Given data section start

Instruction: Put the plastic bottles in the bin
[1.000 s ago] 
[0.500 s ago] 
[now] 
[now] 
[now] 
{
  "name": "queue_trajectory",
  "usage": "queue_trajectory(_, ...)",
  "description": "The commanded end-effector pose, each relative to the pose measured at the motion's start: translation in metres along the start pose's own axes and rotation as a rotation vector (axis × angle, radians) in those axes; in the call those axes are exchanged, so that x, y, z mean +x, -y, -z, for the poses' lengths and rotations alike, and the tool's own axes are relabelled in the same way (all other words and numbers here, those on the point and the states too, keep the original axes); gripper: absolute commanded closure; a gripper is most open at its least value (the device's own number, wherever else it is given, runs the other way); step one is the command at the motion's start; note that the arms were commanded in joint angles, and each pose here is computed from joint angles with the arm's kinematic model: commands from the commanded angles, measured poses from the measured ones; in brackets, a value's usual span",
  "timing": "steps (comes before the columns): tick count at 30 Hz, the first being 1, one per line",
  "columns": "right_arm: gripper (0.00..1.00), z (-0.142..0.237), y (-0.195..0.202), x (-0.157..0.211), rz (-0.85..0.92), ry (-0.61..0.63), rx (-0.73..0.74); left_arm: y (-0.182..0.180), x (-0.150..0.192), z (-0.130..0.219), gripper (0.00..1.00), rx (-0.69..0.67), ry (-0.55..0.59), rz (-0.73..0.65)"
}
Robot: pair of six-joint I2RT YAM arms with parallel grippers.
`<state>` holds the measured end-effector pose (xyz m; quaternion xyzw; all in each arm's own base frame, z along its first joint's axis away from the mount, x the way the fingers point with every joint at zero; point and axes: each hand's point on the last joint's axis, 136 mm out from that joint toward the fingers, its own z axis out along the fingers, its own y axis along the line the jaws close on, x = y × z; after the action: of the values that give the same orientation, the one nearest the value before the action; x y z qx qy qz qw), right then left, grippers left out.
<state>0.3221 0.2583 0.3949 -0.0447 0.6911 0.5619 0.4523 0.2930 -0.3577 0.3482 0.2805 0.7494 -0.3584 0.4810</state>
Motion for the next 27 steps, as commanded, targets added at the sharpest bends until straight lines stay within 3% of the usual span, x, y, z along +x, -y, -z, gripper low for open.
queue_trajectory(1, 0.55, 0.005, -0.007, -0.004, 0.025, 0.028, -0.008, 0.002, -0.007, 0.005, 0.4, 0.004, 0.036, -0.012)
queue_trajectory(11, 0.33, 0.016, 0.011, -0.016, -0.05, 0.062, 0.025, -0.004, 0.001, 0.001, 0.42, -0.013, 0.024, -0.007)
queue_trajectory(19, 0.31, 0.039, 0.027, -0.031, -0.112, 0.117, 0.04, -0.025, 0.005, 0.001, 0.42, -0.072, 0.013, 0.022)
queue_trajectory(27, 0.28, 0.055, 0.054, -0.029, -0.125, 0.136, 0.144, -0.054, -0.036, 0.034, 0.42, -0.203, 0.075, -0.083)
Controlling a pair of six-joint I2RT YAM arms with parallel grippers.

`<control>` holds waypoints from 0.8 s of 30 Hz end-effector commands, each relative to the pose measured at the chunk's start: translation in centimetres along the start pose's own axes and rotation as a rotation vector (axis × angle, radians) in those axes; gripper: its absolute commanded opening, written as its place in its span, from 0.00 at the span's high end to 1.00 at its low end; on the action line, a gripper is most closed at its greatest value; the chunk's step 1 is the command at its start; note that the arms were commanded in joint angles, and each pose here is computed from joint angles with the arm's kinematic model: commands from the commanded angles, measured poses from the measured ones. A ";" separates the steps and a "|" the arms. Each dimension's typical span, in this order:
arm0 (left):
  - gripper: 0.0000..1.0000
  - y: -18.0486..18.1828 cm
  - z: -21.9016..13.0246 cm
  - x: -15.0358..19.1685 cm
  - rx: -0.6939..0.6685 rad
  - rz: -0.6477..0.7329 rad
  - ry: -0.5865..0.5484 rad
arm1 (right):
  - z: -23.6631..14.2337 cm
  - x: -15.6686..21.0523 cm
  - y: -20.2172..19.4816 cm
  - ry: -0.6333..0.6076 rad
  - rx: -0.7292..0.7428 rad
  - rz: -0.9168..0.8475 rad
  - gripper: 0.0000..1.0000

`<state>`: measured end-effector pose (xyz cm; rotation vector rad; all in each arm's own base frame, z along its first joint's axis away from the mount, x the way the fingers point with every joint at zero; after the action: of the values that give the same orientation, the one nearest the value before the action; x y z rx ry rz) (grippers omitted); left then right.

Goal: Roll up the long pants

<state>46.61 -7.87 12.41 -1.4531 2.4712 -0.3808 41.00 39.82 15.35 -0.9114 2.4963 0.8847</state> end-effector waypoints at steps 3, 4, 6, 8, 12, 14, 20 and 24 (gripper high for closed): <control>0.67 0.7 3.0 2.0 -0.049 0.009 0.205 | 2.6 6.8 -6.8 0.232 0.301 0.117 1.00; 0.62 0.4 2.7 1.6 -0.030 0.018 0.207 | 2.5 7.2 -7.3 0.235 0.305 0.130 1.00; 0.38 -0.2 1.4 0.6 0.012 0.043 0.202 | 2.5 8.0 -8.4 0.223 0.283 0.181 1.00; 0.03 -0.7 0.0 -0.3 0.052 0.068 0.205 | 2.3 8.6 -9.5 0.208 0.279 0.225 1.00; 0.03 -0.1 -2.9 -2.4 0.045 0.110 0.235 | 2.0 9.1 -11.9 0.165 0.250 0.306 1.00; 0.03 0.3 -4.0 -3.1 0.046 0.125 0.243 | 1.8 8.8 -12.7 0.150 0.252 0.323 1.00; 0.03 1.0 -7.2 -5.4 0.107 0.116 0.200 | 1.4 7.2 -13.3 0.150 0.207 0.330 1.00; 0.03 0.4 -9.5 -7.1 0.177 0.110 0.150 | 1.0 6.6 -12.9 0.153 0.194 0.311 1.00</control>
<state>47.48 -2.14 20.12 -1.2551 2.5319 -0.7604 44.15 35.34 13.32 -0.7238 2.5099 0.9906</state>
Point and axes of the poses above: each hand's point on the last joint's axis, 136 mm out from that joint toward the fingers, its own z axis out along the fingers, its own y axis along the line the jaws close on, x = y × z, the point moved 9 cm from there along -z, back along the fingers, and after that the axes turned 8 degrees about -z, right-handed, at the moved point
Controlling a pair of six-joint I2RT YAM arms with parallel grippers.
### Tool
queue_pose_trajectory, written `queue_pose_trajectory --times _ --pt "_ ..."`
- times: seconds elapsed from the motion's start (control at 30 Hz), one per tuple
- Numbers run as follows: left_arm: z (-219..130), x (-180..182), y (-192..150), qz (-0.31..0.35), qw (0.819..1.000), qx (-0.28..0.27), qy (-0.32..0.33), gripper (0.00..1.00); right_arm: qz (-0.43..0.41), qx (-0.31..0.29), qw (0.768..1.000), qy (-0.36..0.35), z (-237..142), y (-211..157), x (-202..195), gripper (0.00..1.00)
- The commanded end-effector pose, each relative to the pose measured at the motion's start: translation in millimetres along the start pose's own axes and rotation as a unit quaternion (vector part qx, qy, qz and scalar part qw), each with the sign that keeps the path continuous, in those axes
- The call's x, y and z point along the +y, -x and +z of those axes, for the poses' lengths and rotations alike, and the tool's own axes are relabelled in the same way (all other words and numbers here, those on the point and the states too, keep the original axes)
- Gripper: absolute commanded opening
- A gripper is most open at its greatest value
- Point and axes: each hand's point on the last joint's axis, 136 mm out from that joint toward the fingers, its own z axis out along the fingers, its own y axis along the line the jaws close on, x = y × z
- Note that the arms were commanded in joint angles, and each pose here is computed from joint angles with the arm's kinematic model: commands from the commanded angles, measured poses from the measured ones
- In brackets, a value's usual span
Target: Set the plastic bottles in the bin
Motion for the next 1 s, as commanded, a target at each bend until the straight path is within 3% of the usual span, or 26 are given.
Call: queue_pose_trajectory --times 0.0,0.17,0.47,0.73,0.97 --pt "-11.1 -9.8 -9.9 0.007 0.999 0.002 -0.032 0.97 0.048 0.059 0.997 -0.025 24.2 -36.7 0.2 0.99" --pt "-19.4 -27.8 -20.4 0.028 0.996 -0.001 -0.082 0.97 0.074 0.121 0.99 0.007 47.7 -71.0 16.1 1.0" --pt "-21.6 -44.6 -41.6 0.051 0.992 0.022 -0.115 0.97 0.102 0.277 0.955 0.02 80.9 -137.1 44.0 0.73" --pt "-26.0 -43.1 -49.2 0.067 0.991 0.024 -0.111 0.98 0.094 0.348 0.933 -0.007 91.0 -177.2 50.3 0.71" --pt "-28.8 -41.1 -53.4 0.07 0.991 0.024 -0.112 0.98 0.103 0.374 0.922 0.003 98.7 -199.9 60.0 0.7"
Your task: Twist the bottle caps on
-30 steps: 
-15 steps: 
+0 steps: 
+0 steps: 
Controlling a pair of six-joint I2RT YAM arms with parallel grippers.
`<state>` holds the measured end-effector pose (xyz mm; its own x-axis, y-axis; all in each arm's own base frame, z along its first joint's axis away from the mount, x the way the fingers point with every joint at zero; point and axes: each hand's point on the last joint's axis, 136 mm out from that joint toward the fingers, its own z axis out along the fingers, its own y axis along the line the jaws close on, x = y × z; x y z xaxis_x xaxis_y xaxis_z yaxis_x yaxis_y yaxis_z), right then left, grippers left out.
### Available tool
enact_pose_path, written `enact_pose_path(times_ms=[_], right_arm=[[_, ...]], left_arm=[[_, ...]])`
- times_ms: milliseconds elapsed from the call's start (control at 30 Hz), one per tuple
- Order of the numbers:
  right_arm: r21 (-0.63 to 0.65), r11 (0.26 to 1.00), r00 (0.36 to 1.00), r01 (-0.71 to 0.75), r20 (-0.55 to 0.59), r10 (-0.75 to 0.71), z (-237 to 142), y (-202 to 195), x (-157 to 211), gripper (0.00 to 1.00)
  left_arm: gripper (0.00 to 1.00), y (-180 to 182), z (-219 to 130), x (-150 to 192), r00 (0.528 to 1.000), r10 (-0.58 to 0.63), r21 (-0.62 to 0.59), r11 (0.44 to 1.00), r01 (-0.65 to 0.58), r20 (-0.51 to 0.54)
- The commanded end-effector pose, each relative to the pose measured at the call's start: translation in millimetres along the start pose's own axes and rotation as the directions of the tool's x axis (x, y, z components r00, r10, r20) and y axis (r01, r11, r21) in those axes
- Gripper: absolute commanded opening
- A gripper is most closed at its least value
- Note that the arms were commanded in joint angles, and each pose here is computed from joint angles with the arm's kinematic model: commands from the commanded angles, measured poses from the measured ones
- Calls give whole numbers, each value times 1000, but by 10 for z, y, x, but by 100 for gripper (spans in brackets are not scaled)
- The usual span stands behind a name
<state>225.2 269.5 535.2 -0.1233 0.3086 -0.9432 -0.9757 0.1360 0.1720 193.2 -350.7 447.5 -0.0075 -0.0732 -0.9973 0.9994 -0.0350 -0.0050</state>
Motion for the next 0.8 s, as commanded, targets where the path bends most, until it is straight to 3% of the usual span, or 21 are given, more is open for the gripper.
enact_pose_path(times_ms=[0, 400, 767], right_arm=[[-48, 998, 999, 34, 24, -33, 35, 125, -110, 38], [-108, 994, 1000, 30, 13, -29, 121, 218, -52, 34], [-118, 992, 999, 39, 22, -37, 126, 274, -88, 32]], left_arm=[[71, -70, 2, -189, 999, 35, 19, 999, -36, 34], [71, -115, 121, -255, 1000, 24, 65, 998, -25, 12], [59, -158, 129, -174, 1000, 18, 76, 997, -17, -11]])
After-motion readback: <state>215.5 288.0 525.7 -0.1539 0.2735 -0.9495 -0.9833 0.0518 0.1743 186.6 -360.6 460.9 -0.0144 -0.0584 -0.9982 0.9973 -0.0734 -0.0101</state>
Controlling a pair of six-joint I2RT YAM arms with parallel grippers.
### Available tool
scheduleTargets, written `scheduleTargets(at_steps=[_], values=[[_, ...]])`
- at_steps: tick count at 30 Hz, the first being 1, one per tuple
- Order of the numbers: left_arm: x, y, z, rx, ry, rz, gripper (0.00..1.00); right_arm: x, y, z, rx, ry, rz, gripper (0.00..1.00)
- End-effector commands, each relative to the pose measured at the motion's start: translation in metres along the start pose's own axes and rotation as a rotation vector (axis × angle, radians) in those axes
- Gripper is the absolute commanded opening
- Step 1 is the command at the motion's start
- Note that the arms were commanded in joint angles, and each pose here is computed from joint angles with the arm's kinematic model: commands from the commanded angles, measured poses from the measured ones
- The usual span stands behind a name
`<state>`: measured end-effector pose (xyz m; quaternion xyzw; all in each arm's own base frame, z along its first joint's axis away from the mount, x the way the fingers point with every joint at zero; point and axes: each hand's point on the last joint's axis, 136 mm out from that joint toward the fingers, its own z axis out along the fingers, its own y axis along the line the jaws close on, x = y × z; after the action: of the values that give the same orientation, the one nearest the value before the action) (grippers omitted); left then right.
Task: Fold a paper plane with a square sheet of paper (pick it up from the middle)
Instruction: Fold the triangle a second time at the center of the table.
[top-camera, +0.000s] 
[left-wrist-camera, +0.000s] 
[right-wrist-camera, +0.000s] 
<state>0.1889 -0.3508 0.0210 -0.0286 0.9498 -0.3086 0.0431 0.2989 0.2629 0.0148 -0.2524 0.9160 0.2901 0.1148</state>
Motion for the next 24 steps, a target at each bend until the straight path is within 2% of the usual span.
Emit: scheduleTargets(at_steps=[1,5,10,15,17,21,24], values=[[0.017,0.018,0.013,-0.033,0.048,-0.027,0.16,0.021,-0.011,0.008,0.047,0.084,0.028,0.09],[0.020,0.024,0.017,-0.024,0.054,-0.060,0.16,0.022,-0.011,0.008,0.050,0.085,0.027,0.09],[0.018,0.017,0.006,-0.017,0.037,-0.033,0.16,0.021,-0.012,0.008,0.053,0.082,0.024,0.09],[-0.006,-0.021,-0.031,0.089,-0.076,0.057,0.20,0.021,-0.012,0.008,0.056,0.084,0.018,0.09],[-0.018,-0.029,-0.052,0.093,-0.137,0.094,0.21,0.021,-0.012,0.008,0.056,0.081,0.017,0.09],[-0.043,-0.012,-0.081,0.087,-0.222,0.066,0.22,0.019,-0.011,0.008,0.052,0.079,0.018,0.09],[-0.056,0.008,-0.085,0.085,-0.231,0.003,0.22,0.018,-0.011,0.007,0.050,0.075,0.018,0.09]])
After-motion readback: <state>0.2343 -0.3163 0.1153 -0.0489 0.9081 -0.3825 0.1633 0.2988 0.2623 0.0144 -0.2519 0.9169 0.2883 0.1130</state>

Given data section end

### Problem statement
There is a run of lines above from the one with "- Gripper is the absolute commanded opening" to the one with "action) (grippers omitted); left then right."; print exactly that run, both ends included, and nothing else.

### Written solution
- Gripper is the absolute commanded opening
- Step 1 is the command at the motion's start
- Note that the arms were commanded in joint angles, and each pose here is computed from joint angles with the arm's kinematic model: commands from the commanded angles, measured poses from the measured ones
- The usual span stands behind a name
`<state>`: measured end-effector pose (xyz m; quaternion xyzw; all in each arm's own base frame, z along its first joint's axis away from the mount, x the way the fingers point with every joint at zero; point and axes: each hand's point on the last joint's axis, 136 mm out from that joint toward the fingers, its own z axis out along the fingers, its own y axis along the line the jaws close on, x = y × z; after the action: of the values that give the same orientation, the one nearest the value before the action) (grippers omitted); left then right.

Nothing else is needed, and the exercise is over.